GOAL OF THE EXERCISE :: Among the records below, which lines contain the string "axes"? Report them.

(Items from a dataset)
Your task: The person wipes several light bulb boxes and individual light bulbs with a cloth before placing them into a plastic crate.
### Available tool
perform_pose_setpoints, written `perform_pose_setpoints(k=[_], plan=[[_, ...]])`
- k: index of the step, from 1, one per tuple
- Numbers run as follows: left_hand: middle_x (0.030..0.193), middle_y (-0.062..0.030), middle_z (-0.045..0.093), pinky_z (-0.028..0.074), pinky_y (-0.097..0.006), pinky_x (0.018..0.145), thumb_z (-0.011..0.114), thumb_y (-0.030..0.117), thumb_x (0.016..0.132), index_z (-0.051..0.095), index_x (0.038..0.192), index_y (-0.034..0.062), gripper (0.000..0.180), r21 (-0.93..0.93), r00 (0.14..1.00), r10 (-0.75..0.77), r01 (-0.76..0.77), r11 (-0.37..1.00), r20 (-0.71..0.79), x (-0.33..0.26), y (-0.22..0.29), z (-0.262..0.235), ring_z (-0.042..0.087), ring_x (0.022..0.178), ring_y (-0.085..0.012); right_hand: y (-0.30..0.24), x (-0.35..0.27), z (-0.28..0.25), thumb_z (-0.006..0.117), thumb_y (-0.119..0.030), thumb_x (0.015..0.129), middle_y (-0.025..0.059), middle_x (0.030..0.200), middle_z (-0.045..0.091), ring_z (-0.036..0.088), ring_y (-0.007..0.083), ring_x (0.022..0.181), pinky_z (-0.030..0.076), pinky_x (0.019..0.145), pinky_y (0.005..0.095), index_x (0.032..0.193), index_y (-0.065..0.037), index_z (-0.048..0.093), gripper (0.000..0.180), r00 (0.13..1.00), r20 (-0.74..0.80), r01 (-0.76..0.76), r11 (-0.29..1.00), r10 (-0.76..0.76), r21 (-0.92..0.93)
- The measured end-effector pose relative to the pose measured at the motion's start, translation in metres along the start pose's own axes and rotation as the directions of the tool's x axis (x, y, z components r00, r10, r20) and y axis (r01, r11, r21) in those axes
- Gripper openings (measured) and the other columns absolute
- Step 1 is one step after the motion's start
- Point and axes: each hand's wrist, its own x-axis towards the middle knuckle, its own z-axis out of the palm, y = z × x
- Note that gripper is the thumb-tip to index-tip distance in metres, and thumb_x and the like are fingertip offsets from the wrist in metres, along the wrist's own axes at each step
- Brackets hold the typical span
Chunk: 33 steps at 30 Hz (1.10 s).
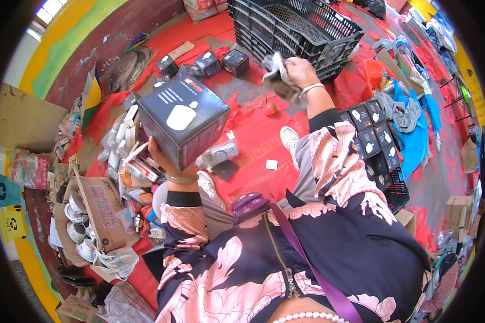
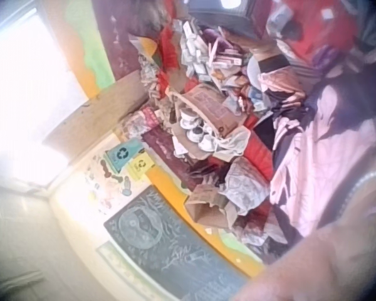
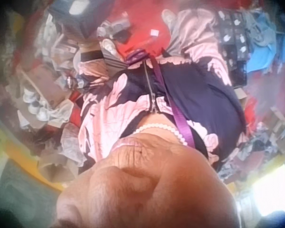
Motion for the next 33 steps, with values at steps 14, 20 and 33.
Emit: perform_pose_setpoints(k=[14, 20, 33], plan=[[0.116, -0.0131, 0.059, 0.046, -0.042, 0.093, 0.054, 0.042, 0.086, 0.05, 0.122, 0.0014, 0.055, -0.066, 0.97, -0.239, 0.241, 0.968, 0.049, -0.002, -0.009, 0.004, 0.058, 0.103, -0.0279, -0.181, -0.122, 0.081, 0.065, -0.026, 0.084, 0.018, 0.121, 0.058, 0.058, 0.0268, 0.109, 0.045, 0.091, 0.0346, 0.133, -0.012, 0.048, 0.054, 0.678, 0.423, 0.46, 0.796, -0.601, 0.395], [0.116, -0.0136, 0.058, 0.048, -0.043, 0.09, 0.055, 0.049, 0.083, 0.048, 0.124, 0.0027, 0.062, -0.012, 0.958, -0.268, 0.27, 0.963, 0.099, -0.008, -0.017, -0.002, 0.058, 0.103, -0.0299, -0.149, -0.13, 0.105, 0.068, -0.027, 0.078, 0.0179, 0.121, 0.057, 0.055, 0.0354, 0.111, 0.043, 0.093, 0.0425, 0.124, -0.009, 0.054, 0.052, 0.526, 0.141, 0.846, 0.533, -0.839, 0.015], [0.13, -0.0087, 0.051, 0.037, -0.051, 0.1, 0.053, 0.056, 0.081, 0.049, 0.13, 0.0134, 0.065, -0.173, 0.992, -0.093, 0.107, 0.979, 0.088, 0.005, 0.006, 0.017, 0.048, 0.119, -0.029, -0.03, -0.06, 0.099, 0.045, -0.029, 0.096, 0.0111, 0.095, 0.066, 0.064, 0.0238, 0.081, 0.051, 0.07, 0.0358, 0.108, -0.001, 0.059, 0.033, 0.951, 0.171, -0.295, 0.926, 0.259, 0.237]])
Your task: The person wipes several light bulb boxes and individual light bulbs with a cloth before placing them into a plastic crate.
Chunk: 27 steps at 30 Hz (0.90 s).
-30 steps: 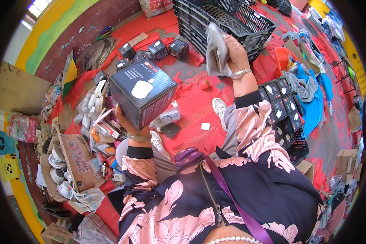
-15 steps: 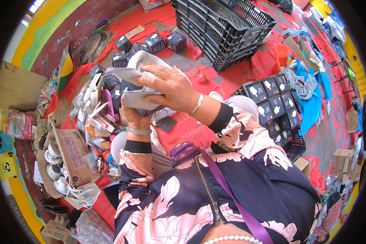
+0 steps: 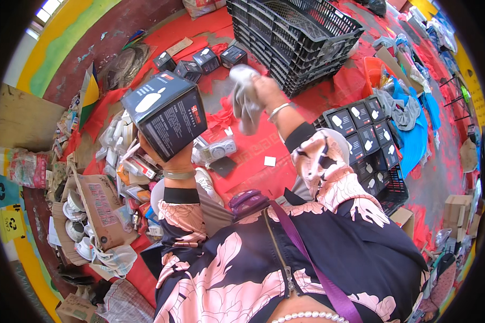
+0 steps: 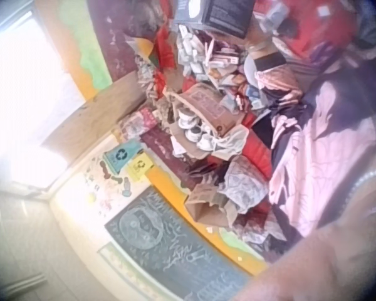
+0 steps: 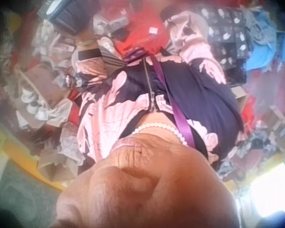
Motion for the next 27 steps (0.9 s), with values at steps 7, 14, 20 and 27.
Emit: perform_pose_setpoints(k=[7, 14, 20, 27], plan=[[0.136, -0.0092, 0.045, 0.031, -0.051, 0.105, 0.056, 0.061, 0.078, 0.041, 0.136, 0.0142, 0.076, 0.096, 0.999, 0.005, -0.001, 0.995, -0.037, -0.007, -0.014, 0.011, 0.041, 0.125, -0.0297, -0.045, -0.033, 0.018, 0.045, -0.04, 0.095, 0.0101, 0.122, 0.056, 0.056, 0.0205, 0.108, 0.044, 0.095, 0.0334, 0.13, -0.007, 0.045, 0.049, 0.857, 0.439, -0.284, 0.465, -0.269, 0.839], [0.13, -0.0107, 0.052, 0.043, -0.042, 0.099, 0.047, 0.045, 0.094, 0.044, 0.132, 0.0043, 0.056, 0.418, 0.992, -0.075, 0.11, 0.902, -0.098, 0.013, -0.021, -0.034, 0.051, 0.118, -0.0259, -0.037, -0.05, 0.043, 0.048, -0.054, 0.091, 0.0063, 0.113, 0.061, 0.059, 0.016, 0.099, 0.049, 0.085, 0.0309, 0.122, -0.008, 0.052, 0.055, 0.883, 0.434, -0.274, 0.55, -0.181, 0.789], [0.127, -0.014, 0.054, 0.042, -0.044, 0.099, 0.053, 0.056, 0.087, 0.045, 0.131, 0.0034, 0.069, 0.26, 0.963, -0.269, 0.267, 0.928, -0.026, 0.006, -0.005, -0.013, 0.052, 0.116, -0.0297, -0.035, -0.062, 0.037, 0.05, -0.048, 0.092, 0.0047, 0.106, 0.06, 0.056, 0.0115, 0.095, 0.047, 0.081, 0.0256, 0.124, -0.003, 0.05, 0.055, 0.914, 0.399, -0.168, 0.824, -0.076, 0.542], [0.121, -0.0176, 0.056, 0.043, -0.049, 0.096, 0.056, 0.032, 0.087, 0.048, 0.124, -0.0002, 0.049, 0.156, 0.883, -0.465, 0.47, 0.869, -0.072, 0.0, -0.005, -0.004, 0.057, 0.109, -0.035, -0.043, -0.066, 0.034, 0.048, -0.046, 0.095, 0.0046, 0.111, 0.057, 0.051, 0.0097, 0.1, 0.042, 0.085, 0.0228, 0.129, -0.001, 0.045, 0.056, 0.842, 0.432, 0.191, 0.928, -0.323, 0.321]])
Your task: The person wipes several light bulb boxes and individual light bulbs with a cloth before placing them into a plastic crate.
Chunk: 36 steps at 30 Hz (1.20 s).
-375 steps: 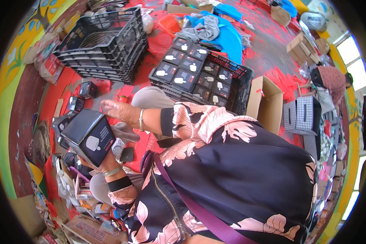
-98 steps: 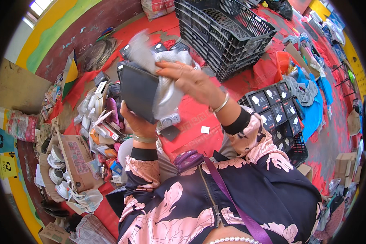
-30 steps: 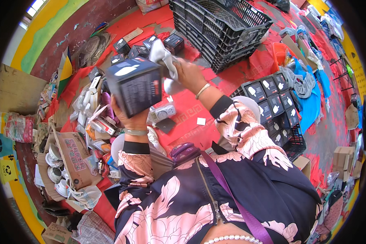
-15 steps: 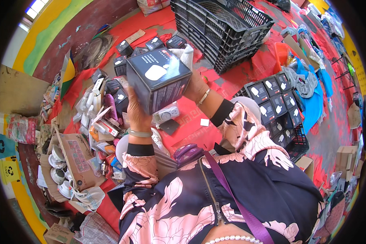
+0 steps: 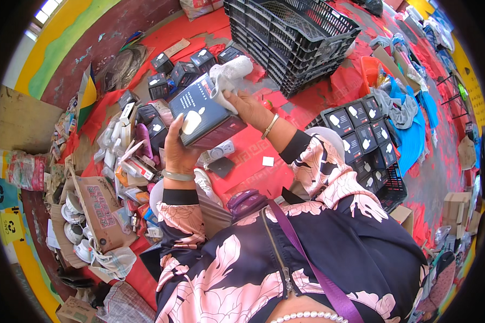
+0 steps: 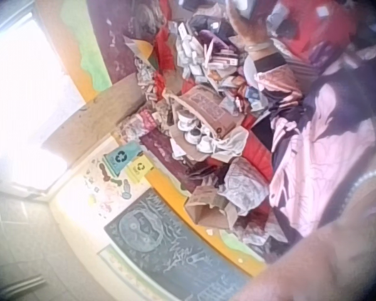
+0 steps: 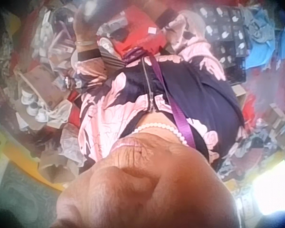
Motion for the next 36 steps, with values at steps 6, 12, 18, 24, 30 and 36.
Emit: perform_pose_setpoints(k=[6, 12, 18, 24, 30, 36], plan=[[0.116, -0.017, 0.058, 0.044, -0.044, 0.096, 0.054, 0.026, 0.086, 0.052, 0.118, -0.0029, 0.044, 0.246, 0.989, 0.145, -0.147, 0.958, 0.026, -0.003, -0.012, -0.027, 0.058, 0.106, -0.0295, -0.015, 0.01, -0.003, 0.045, -0.049, 0.094, 0.0066, 0.095, 0.062, 0.056, 0.0107, 0.089, 0.045, 0.078, 0.0239, 0.112, 0.002, 0.057, 0.055, 0.992, -0.125, -0.027, 0.999, 0.024, -0.025], [0.108, -0.0104, 0.062, 0.046, -0.039, 0.093, 0.061, 0.026, 0.081, 0.057, 0.11, -0.0001, 0.039, -0.06, 0.992, 0.113, -0.11, 0.992, 0.053, -0.005, -0.025, -0.005, 0.059, 0.103, -0.0243, 0.033, 0.035, -0.027, 0.05, -0.048, 0.092, 0.0063, 0.072, 0.062, 0.057, 0.0133, 0.066, 0.045, 0.059, 0.0291, 0.089, 0.002, 0.064, 0.052, 0.936, -0.351, -0.113, 0.972, 0.034, -0.207], [0.12, -0.0073, 0.058, 0.04, -0.051, 0.096, 0.061, 0.043, 0.077, 0.056, 0.118, 0.0118, 0.052, -0.171, 0.944, 0.321, -0.306, 0.937, 0.072, -0.013, 0.001, 0.002, 0.053, 0.113, -0.027, 0.046, 0.032, -0.036, 0.058, -0.032, 0.092, 0.0014, 0.074, 0.06, 0.054, 0.0108, 0.061, 0.044, 0.056, 0.0285, 0.095, -0.003, 0.063, 0.029, 0.828, -0.422, -0.181, 0.888, 0.369, 0.422], [0.12, -0.0099, 0.057, 0.042, -0.048, 0.096, 0.059, 0.043, 0.079, 0.054, 0.118, 0.0085, 0.052, -0.124, 0.946, 0.325, -0.322, 0.939, 0.011, -0.001, -0.006, -0.014, 0.054, 0.111, -0.0277, -0.049, 0.0, -0.007, 0.059, -0.038, 0.09, 0.0045, 0.085, 0.062, 0.057, 0.0114, 0.071, 0.046, 0.059, 0.0223, 0.111, -0.002, 0.058, 0.042, 0.969, -0.15, 0.176, 0.976, -0.195, -0.13], [0.122, -0.0117, 0.055, 0.041, -0.05, 0.097, 0.057, 0.05, 0.077, 0.05, 0.124, 0.0072, 0.064, -0.126, 0.981, 0.196, -0.196, 0.972, -0.016, -0.001, -0.026, 0.002, 0.054, 0.111, -0.0301, -0.027, -0.002, 0.029, 0.06, -0.028, 0.085, 0.0186, 0.124, 0.054, 0.051, 0.0362, 0.115, 0.04, 0.095, 0.0437, 0.128, -0.003, 0.047, 0.051, 0.815, 0.084, 0.473, 0.576, -0.573, -0.666], [0.128, -0.013, 0.052, 0.041, -0.056, 0.095, 0.055, 0.053, 0.077, 0.049, 0.13, 0.0134, 0.067, -0.219, 0.944, 0.312, -0.284, 0.933, 0.104, 0.0, -0.003, -0.008, 0.049, 0.118, -0.0326, 0.013, 0.002, -0.015, 0.055, -0.033, 0.089, 0.0233, 0.098, 0.063, 0.061, 0.035, 0.092, 0.049, 0.077, 0.0407, 0.121, -0.001, 0.052, 0.045, 0.996, -0.082, -0.081, 0.604, 0.026, -0.793]])
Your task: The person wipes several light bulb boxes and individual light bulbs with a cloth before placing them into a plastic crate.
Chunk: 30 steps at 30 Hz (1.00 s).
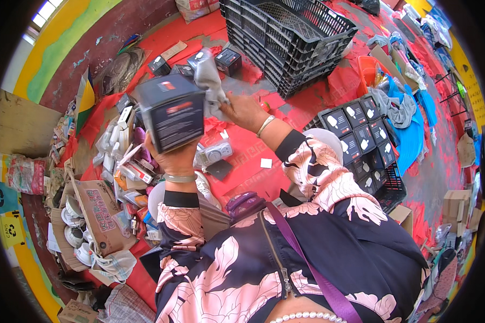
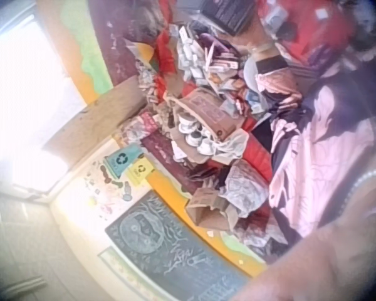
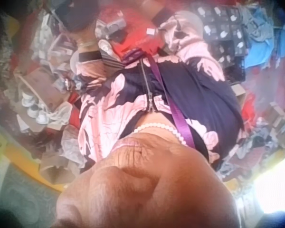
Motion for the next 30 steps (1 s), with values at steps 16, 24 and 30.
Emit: perform_pose_setpoints(k=[16, 24, 30], plan=[[0.13, -0.0136, 0.043, 0.033, -0.034, 0.103, 0.082, 0.009, 0.055, 0.016, 0.144, -0.0009, 0.112, 0.905, 0.881, 0.253, -0.424, 0.045, 0.4, -0.02, -0.024, 0.036, 0.044, 0.118, -0.0217, 0.021, 0.0, -0.074, 0.036, -0.044, 0.098, 0.0093, 0.083, 0.066, 0.061, 0.0196, 0.07, 0.047, 0.07, 0.028, 0.106, 0.001, 0.061, 0.052, 0.975, -0.084, -0.123, 0.821, 0.204, 0.558], [0.133, -0.0239, 0.039, 0.03, -0.04, 0.106, 0.082, 0.025, 0.05, 0.024, 0.14, -0.006, 0.111, 0.849, 0.866, 0.14, -0.417, -0.326, 0.479, -0.012, -0.025, 0.02, 0.04, 0.125, -0.0355, -0.023, -0.001, -0.042, 0.041, -0.039, 0.096, 0.0229, 0.13, 0.049, 0.042, 0.034, 0.126, 0.034, 0.104, 0.0358, 0.127, -0.002, 0.05, 0.049, 0.903, 0.152, 0.33, 0.875, -0.402, 0.355], [0.128, -0.0225, 0.044, 0.03, -0.039, 0.106, 0.081, 0.024, 0.049, 0.03, 0.137, -0.0068, 0.106, 0.943, 0.942, 0.084, -0.317, -0.103, 0.326, -0.012, -0.023, 0.017, 0.043, 0.121, -0.0341, -0.067, -0.017, -0.065, 0.042, -0.036, 0.097, 0.0218, 0.133, 0.047, 0.041, 0.034, 0.127, 0.033, 0.105, 0.0364, 0.127, -0.001, 0.05, 0.048, 0.803, 0.167, 0.526, 0.811, -0.573, 0.255]])
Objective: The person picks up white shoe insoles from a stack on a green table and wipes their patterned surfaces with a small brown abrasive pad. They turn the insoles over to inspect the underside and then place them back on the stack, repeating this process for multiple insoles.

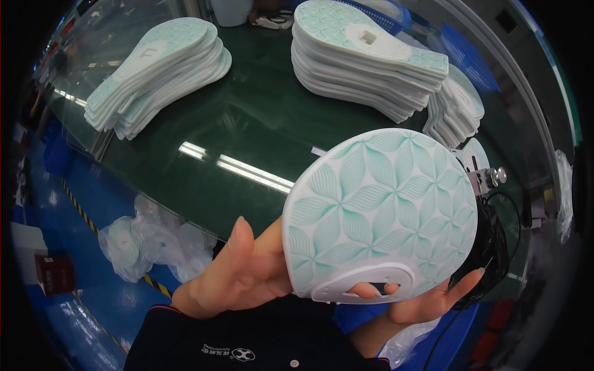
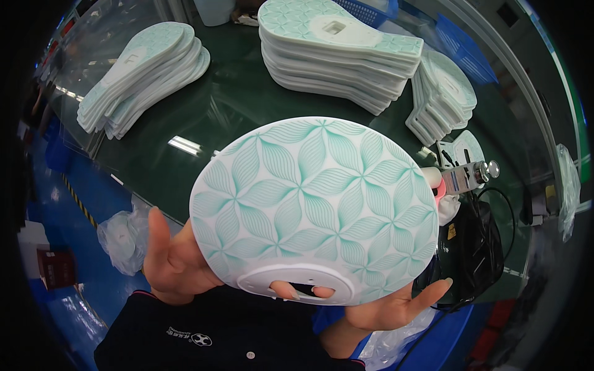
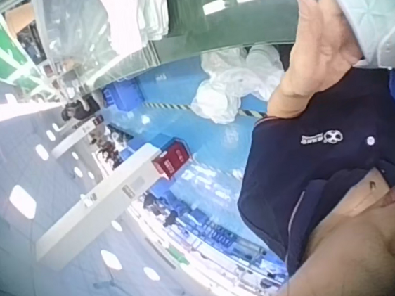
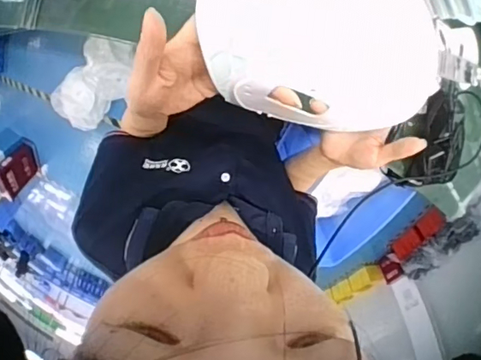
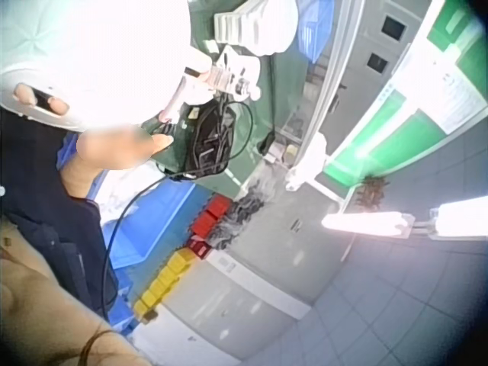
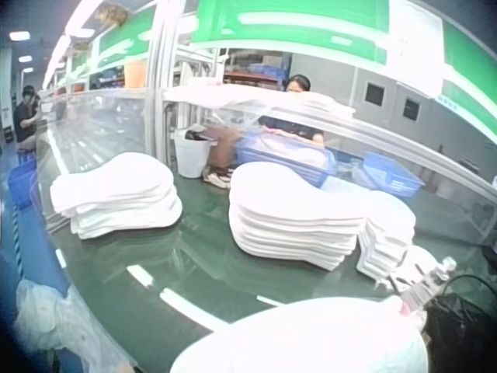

EXERCISE ANSWER ::
- The measured end-effector pose relative to the pose measured at the motion's start, translation in metres along the start pose's own axes and rotation as the directions of the tool's x axis (x, y, z components r00, r10, r20) and y axis (r01, r11, r21) in those axes
- Point and axes: each hand's wrist, its own x-axis towards the middle knuckle, its own z-axis out of the palm, y = z × x
- Note that gripper is the thumb-tip to index-tip distance in metres, and thumb_x and the like are fingertip offsets from the wrist in metres, along the wrist's own axes at each step

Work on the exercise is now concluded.